“Ey iman edenler! Allah için hakkı titizlikle ayakta tutan, adalet ile şahitlik eden kimseler olun. Bir topluma olan kininiz, sizi adaletsizliğe itmesin. Adil olun. Bu, Allah’a karşı gelmekten sakınmaya daha yakındır. Allah’a karşı gelmekten sakının. Şüphesiz Allah, yaptıklarınızdan hakkıyla haberdardır.” Mâide suresi, 8. ayet.
Yukarıdaki ayetten hangi ilkeler çıkarılabilir? Bu ilkelere uyulması niçin gerekli ve önemlidir? Arkadaşlarınızla değerlendiriniz.
Yukarıdaki ayetten insanları kınamama, önyargılı olmama, ırk ayrımı yapmama gibi kavramları önermektedir.

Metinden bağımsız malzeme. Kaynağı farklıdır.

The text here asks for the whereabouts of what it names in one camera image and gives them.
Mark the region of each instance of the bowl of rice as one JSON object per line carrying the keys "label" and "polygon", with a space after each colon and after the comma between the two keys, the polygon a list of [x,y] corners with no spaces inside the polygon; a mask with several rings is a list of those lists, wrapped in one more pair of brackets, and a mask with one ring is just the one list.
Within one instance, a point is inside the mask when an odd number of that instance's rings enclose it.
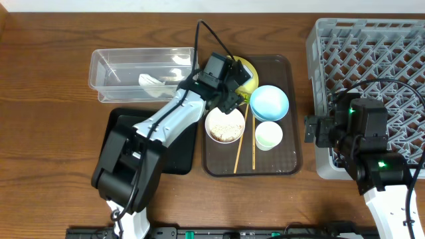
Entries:
{"label": "bowl of rice", "polygon": [[214,108],[205,119],[205,131],[218,143],[233,143],[242,136],[244,130],[245,119],[237,109],[226,115],[218,108]]}

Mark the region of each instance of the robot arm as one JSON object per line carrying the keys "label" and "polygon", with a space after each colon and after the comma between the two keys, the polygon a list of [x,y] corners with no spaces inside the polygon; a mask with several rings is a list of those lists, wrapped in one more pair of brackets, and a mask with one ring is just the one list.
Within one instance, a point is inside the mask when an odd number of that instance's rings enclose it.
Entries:
{"label": "robot arm", "polygon": [[122,212],[136,189],[133,203],[114,228],[117,235],[124,232],[120,238],[141,239],[147,234],[146,206],[158,187],[167,148],[208,110],[218,107],[226,114],[234,110],[244,100],[234,91],[249,78],[240,61],[213,53],[197,80],[182,82],[175,97],[155,115],[132,128],[117,125],[111,130],[92,186],[113,212]]}
{"label": "robot arm", "polygon": [[[387,111],[375,99],[348,93],[335,106],[332,117],[307,116],[305,142],[332,147],[344,157],[345,170],[356,181],[372,212],[382,239],[409,238],[405,202],[412,175],[399,153],[386,146]],[[410,211],[416,238],[425,238],[412,194]]]}

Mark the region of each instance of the white bowl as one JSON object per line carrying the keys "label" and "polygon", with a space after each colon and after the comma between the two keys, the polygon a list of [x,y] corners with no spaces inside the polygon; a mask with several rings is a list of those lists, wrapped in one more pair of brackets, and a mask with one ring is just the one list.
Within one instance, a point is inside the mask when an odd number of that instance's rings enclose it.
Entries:
{"label": "white bowl", "polygon": [[[215,139],[211,135],[211,129],[217,125],[240,125],[242,126],[242,129],[240,130],[240,134],[238,137],[236,137],[234,140],[229,142],[221,142]],[[245,118],[240,113],[239,110],[235,109],[230,114],[226,115],[225,113],[222,113],[218,108],[212,109],[209,114],[207,115],[207,118],[205,119],[205,131],[207,132],[208,136],[218,143],[233,143],[237,141],[240,136],[244,133],[245,130]]]}

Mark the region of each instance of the plastic dish rack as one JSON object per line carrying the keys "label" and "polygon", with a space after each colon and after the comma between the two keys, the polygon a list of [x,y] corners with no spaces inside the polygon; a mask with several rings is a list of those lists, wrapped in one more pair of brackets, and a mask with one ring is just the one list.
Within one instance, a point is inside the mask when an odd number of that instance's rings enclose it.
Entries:
{"label": "plastic dish rack", "polygon": [[[332,114],[330,93],[362,80],[397,79],[425,96],[425,20],[319,19],[306,47],[317,116]],[[388,150],[417,164],[425,142],[425,110],[418,98],[395,83],[357,90],[362,97],[382,100],[388,109]],[[333,149],[316,147],[315,156],[320,177],[351,179]],[[419,177],[425,178],[424,170]]]}

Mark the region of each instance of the rice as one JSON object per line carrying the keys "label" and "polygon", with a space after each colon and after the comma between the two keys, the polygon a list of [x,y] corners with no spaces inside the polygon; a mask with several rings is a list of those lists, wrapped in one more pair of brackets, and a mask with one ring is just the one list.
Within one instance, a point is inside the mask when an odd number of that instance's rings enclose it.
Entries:
{"label": "rice", "polygon": [[241,133],[242,125],[216,124],[211,127],[211,136],[223,143],[234,141]]}

Burada İslâm’ın sosyal, hukukî ve ahlâkî amaçlarının önemli bir kısmı özetlenmektedir. “Ferdî ve sosyal yapıda dirlik ve düzenliği, hakkaniyet ve eşitlik esaslarına uygun şekilde davranmayı sağlayan ahlâkî erdem” anlamına gelen adalet, sosyal hayatın en önemli denge unsuru ve teminatıdır. Bu sebeple Allah Teâlâ müminlere adaletle şahitlik etmelerini, herhangi bir topluma karşı besledikleri öfke yüzünden onlar hakkında adaletten ayrılmamalarını emretmiştir. Âyet-i kerîme, insanların Allah katında en üstün değer olan takvâ (Hucurât 49/13) faziletine erebilmeleri için adaletli olmaları ve düşmanları hakkında kalplerinde besledikleri öfkenin onlara karşı haksızlık yapmalarına sebep olmaması gerektiğini bildirmektedir. Müminler, haksızlığı ortadan kaldırarak yerine hakkı ve adaleti getirmek, bu husustaki faaliyetlere katkıda bulunmakla mükelleftirler. Kur’an’ın ana maksatlarından biri de adalet ilkesine dayalı ve hukuka güvenin hissedildiği bir sosyal düzen kurmaktır (adalet hakkında bilgi için ayrıca bk. Nisâ 4/58; A‘râf 7/159, 181; Nahl 16/90).
Âyet-i kerîmenin, müminlere, düşman topluluklara dahi adaletle muamele etmeyi emretmesi, ayrıca bu davranışın takvâ erdemiyle bağlantılı olduğunu vurgulaması son derece dikkat çekicidir.